Les principales modifications
La suppression prévue de la valeur locative ne constitue pas simplement une modification législative, mais un changement de système entraînant des modifications fondamentales pour les propriétaires immobiliers. Les points essentiels sont les suivants :
- La suppression de la valeur locative entraîne une baisse du revenu imposable des propriétaires de logements. Ceux-ci pourraient donc réaliser des économies d’impôts à ce titre.
- Les propriétaires ne pourront plus déduire les frais d’entretien et de rénovation ni au niveau fédéral ni au niveau cantonal. Les impôts seront donc à nouveau plus élevés sur ce plan.
- Les contribuables ne pourront plus déduire les investissements dans les économies d’énergie de l’impôt fédéral. Les cantons pourront toutefois continuer à accorder la déduction pour les économies d’énergie et la protection de l’environnement jusqu’en 2050 au plus tard.
- Les déductions fiscales pour les intérêts passifs privés sur un logement occupé par les propriétaires ne sont plus possibles.

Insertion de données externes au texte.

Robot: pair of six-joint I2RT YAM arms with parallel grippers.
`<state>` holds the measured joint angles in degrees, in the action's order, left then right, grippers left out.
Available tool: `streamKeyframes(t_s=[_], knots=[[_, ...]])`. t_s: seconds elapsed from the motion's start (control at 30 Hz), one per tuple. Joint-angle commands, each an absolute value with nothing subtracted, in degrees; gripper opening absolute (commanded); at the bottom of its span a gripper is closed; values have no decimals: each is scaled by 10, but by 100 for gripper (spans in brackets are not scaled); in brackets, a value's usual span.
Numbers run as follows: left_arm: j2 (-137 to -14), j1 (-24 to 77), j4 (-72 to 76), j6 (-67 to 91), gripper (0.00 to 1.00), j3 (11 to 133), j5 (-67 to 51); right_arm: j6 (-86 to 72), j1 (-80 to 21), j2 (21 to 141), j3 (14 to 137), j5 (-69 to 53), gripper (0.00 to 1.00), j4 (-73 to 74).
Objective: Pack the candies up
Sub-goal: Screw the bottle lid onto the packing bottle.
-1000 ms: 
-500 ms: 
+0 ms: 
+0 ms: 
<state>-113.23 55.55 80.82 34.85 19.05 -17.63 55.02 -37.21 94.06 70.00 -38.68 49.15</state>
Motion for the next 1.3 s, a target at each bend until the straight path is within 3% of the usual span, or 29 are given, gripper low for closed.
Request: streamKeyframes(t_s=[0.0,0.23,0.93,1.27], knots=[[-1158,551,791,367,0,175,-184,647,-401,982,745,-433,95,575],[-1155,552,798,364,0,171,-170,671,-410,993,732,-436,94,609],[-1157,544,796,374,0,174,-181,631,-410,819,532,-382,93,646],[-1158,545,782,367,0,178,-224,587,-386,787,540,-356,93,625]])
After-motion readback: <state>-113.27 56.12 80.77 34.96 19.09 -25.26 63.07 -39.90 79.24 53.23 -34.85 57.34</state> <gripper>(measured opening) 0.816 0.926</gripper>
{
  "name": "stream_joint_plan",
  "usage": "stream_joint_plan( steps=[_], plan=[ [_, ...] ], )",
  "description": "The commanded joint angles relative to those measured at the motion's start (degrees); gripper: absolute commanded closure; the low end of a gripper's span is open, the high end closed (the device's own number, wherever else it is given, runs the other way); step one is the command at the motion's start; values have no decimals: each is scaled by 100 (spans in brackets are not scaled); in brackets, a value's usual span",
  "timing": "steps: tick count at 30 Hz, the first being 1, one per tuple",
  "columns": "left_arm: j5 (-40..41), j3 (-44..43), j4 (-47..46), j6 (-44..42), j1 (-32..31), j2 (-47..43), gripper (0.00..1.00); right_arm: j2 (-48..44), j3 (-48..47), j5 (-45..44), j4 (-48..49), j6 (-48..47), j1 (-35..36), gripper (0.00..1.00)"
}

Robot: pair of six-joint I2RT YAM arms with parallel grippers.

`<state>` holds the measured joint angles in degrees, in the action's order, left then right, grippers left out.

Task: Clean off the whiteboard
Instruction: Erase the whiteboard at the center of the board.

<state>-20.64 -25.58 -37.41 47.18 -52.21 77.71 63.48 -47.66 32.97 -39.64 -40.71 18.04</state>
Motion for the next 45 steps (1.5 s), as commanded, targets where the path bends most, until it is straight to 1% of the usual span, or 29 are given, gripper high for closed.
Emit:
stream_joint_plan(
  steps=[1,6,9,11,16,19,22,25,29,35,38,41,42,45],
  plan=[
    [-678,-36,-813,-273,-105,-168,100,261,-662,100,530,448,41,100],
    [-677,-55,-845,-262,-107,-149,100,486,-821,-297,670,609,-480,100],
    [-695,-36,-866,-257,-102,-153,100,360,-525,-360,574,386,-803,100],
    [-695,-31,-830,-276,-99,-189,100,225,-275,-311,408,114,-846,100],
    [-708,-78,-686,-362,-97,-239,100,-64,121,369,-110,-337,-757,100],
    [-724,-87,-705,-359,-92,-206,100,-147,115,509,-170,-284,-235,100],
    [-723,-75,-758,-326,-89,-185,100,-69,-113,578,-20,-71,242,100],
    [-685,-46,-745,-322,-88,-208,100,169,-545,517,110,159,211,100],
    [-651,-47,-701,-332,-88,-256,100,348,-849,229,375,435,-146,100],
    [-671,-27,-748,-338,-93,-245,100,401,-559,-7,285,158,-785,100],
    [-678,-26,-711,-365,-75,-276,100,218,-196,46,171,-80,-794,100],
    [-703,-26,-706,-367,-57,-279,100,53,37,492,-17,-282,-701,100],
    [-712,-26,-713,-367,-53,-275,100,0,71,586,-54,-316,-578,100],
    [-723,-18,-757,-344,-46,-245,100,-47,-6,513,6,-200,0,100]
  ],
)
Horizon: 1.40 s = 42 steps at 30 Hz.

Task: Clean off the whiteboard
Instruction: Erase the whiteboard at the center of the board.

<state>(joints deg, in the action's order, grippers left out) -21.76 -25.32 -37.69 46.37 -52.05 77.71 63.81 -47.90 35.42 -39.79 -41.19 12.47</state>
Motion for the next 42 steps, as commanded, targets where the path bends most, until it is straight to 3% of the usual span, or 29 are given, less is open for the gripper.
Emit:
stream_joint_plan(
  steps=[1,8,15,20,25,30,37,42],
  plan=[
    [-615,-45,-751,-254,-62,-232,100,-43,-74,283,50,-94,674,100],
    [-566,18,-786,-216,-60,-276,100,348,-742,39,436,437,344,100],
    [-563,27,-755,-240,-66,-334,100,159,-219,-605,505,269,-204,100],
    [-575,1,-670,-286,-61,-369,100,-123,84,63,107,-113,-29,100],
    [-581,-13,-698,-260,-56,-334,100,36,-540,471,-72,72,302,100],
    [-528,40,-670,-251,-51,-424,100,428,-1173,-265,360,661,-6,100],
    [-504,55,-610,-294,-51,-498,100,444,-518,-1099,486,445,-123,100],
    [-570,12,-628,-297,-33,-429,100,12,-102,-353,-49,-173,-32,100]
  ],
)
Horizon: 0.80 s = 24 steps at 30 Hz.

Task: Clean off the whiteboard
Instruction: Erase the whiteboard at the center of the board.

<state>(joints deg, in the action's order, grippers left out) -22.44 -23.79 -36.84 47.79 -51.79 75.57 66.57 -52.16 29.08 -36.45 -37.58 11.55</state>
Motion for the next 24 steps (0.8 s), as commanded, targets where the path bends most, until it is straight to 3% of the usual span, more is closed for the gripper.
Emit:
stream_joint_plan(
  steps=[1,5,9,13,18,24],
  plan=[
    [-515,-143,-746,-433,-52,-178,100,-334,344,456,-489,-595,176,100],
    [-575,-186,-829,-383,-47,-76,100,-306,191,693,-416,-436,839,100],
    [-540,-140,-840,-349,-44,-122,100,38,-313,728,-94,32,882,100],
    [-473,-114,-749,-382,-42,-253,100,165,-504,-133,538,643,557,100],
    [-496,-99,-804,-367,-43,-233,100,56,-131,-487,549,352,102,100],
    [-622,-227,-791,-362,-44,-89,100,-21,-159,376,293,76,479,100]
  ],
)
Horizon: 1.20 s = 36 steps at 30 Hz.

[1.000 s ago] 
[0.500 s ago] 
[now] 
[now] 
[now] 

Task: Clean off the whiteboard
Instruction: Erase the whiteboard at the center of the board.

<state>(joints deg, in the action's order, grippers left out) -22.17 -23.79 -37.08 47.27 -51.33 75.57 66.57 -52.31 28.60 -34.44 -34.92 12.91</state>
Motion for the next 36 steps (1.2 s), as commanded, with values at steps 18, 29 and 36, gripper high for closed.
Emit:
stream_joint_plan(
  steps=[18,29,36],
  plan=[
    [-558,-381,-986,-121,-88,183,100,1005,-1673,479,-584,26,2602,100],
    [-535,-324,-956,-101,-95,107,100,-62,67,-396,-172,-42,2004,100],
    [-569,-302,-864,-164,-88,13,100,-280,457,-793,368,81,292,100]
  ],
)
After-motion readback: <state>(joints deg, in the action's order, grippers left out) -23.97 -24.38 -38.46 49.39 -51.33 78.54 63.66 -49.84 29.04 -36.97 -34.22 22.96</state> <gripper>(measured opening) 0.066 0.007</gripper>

- Une exception s’applique aux premiers acquéreurs à un bien immobilier exclusivement occupé à titre de résidence principale : ils pourraient bénéficier d’une déduction limitée des intérêts d’emprunt pendant dix ans. La première année, la déduction s’élève à 10’000 francs pour les personnes mariées et à 5’000 francs pour les personnes seules. Par la suite, ce montant diminue de 10 % par an.
Les personnes qui bénéficieront de ce changement de régime, et dans quelle mesure, dépendront de leur situation individuelle. Les principaux facteurs influençant la charge fiscale sont les suivants :
- le niveau des taux d’intérêt hypothécaires
- le montant de la dette hypothécaire
- l’état du logement occupé par son propriétaire / les besoins de rénovation
- l'emplacement
- le montant du revenu imposable
Concrètement, cela signifie que vous ne pouvez plus utiliser les prêts hypothécaires à des fins d’optimisation fiscale. Il devient moins intéressant de contracter un prêt hypothécaire aussi élevé que possible, car les intérêts débiteurs ne sont plus déductibles fiscalement. Afin de réduire la charge d’intérêts, les acheteuses et les acheteurs devraient, dans la mesure du possible, apporter davantage de fonds propres et amortir leur prêt hypothécaire plus rapidement.
Pour les jeunes acheteuses et les jeunes acheteurs potentiels en particulier, il devrait donc devenir (encore) plus difficile de satisfaire aux critères de capacité financière que les banques leur imposent lors de l’achat d’un bien immobilier.